=== EXERCISE DESCRIPTION ===
Give the count of lines below that include the word "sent", and say nothing else.

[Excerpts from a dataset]

******************************

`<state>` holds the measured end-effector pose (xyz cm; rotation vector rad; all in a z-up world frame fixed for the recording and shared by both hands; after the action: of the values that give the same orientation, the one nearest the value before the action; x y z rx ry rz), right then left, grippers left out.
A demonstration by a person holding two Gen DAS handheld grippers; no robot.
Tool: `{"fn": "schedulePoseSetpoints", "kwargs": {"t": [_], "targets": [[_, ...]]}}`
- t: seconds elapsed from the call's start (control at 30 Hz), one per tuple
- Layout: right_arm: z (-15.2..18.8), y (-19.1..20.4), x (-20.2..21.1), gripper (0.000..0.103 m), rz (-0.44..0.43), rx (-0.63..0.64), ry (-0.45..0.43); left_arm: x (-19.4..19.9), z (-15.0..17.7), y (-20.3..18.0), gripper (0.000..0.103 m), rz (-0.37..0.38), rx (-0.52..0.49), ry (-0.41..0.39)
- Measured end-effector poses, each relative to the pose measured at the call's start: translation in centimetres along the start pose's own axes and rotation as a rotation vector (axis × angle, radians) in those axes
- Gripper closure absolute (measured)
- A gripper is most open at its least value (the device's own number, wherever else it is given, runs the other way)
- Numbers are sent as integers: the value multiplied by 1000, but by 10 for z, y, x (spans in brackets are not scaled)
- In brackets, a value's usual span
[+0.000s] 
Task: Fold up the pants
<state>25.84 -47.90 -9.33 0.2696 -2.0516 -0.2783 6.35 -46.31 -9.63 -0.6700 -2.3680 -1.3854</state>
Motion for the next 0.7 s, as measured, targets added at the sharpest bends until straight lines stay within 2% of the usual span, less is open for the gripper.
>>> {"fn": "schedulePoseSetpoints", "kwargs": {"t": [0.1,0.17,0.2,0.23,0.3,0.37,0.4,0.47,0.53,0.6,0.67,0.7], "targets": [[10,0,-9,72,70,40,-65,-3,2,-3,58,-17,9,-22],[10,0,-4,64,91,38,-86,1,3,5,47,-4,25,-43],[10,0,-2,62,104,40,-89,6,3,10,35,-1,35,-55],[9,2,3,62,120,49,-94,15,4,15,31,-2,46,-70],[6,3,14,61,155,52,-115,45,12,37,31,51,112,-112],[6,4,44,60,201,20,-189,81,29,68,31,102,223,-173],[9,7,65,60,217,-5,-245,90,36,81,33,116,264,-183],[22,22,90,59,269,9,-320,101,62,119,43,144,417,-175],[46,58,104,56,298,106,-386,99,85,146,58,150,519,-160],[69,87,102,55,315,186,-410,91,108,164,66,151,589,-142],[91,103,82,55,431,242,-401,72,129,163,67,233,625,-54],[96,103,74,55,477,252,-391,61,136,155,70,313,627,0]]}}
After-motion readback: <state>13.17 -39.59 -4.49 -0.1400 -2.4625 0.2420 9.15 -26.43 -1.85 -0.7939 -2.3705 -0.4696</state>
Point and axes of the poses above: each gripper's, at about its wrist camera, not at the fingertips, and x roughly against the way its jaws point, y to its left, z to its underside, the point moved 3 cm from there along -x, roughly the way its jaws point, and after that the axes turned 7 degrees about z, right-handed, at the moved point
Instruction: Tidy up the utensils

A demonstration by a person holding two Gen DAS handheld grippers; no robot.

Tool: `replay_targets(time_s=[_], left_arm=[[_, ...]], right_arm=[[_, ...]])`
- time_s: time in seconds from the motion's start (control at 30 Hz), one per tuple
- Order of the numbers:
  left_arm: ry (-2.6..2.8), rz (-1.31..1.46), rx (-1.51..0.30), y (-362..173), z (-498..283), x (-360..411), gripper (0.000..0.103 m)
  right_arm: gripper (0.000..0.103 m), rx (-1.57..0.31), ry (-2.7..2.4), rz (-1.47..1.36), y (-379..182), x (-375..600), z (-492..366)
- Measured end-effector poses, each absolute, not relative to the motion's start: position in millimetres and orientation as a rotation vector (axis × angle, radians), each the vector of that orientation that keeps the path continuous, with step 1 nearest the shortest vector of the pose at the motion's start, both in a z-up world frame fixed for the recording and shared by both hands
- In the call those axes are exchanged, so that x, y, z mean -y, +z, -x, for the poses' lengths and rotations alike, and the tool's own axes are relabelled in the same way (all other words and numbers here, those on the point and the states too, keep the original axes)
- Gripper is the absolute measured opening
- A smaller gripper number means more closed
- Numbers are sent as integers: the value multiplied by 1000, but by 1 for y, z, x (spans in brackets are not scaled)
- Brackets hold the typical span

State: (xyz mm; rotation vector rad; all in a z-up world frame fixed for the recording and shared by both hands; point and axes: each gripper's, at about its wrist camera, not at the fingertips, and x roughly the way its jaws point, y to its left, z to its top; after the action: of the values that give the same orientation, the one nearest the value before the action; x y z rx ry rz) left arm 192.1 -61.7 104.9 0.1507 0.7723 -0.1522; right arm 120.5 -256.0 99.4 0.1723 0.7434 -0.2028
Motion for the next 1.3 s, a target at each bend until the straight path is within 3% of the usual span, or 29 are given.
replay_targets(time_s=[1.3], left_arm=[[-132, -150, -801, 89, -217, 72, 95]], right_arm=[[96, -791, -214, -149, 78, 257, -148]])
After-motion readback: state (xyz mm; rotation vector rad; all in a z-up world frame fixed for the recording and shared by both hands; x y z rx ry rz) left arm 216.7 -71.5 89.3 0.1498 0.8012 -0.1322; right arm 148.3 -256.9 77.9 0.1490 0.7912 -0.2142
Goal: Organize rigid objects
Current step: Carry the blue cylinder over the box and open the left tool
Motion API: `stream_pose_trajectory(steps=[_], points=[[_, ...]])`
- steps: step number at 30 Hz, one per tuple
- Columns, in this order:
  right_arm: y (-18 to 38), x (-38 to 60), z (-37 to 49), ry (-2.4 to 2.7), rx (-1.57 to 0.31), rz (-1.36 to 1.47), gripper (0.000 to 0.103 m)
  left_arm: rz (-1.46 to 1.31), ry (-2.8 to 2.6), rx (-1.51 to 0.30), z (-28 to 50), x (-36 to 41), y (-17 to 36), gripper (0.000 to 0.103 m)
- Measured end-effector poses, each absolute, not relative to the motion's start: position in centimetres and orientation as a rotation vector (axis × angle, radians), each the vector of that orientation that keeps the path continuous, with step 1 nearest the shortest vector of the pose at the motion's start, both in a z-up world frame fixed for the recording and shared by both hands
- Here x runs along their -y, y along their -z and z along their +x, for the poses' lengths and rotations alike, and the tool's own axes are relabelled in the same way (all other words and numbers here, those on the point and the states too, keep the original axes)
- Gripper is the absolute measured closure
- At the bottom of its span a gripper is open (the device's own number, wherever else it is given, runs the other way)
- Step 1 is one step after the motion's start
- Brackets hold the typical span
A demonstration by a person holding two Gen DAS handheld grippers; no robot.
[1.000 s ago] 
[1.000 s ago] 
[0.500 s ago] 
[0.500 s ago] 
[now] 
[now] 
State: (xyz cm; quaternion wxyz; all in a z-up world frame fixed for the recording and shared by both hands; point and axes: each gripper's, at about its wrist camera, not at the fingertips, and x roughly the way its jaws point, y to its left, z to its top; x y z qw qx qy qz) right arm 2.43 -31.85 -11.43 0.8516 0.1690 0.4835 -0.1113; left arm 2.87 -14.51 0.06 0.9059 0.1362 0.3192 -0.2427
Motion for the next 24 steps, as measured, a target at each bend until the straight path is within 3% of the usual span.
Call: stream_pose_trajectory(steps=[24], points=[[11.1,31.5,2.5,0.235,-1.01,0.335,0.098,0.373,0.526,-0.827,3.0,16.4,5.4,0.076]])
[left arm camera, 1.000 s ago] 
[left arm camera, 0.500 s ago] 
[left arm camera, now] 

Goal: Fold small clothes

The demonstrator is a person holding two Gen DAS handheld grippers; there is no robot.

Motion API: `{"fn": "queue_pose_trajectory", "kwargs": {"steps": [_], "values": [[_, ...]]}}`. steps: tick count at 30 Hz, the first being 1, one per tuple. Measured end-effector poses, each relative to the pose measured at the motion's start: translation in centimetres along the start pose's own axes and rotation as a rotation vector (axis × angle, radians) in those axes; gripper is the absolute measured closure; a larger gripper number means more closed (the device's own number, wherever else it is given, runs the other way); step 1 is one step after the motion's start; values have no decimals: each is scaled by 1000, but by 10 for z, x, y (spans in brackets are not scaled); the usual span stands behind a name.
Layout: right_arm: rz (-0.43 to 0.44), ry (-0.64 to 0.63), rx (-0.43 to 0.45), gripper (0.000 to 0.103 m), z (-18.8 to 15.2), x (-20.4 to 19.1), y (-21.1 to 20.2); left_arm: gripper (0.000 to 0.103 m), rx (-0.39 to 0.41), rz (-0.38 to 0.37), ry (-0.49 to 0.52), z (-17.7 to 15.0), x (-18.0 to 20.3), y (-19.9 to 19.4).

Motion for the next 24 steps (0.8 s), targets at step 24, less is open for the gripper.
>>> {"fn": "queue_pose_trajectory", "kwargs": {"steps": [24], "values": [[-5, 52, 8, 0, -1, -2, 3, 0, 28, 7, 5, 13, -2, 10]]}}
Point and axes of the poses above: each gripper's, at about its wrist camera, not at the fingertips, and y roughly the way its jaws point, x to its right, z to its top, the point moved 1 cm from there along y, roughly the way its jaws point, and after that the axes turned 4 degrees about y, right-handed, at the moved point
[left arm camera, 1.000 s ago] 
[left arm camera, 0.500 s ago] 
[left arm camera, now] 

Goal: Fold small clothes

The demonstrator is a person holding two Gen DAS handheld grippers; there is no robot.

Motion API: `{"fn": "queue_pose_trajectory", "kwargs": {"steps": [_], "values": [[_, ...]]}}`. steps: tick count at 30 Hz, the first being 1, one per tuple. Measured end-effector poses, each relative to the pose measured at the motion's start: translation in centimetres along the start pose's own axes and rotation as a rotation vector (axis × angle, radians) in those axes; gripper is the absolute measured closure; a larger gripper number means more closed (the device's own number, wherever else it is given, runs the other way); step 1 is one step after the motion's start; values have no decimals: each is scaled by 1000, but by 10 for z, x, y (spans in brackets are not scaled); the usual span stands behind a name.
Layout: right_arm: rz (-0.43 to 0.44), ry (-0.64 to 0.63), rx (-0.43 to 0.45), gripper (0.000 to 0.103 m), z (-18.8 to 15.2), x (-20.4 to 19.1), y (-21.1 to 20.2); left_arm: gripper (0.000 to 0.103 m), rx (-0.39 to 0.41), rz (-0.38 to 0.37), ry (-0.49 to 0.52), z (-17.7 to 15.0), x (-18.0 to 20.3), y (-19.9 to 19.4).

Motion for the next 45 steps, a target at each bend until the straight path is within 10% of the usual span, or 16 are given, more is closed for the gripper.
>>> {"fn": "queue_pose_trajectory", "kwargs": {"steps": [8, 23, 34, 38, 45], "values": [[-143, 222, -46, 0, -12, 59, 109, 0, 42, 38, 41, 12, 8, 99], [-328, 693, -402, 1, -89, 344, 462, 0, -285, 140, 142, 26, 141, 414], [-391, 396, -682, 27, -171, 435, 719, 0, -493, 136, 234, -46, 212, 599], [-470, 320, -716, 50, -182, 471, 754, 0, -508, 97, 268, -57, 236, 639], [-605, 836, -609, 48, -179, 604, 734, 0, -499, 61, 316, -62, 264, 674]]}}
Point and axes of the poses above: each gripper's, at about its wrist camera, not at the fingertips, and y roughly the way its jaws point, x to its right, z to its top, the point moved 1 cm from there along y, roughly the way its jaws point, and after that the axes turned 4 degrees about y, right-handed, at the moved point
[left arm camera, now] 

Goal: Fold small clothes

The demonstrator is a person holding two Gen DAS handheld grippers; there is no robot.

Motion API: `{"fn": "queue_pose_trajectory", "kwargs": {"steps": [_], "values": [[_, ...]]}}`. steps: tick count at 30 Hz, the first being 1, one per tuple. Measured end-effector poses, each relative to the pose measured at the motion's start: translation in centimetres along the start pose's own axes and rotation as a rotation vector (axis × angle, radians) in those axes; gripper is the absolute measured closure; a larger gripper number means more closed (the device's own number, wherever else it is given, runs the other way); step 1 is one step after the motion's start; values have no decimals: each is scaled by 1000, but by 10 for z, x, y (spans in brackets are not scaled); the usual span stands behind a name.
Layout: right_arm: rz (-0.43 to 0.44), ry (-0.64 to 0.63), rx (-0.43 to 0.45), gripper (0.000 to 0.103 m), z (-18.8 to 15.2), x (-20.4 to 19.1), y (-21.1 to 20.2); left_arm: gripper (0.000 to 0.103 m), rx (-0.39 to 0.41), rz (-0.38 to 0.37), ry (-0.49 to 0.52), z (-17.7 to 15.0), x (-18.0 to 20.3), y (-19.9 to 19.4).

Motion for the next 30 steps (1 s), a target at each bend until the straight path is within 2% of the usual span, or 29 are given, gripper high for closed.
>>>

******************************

=== EXERCISE SOLUTION ===
2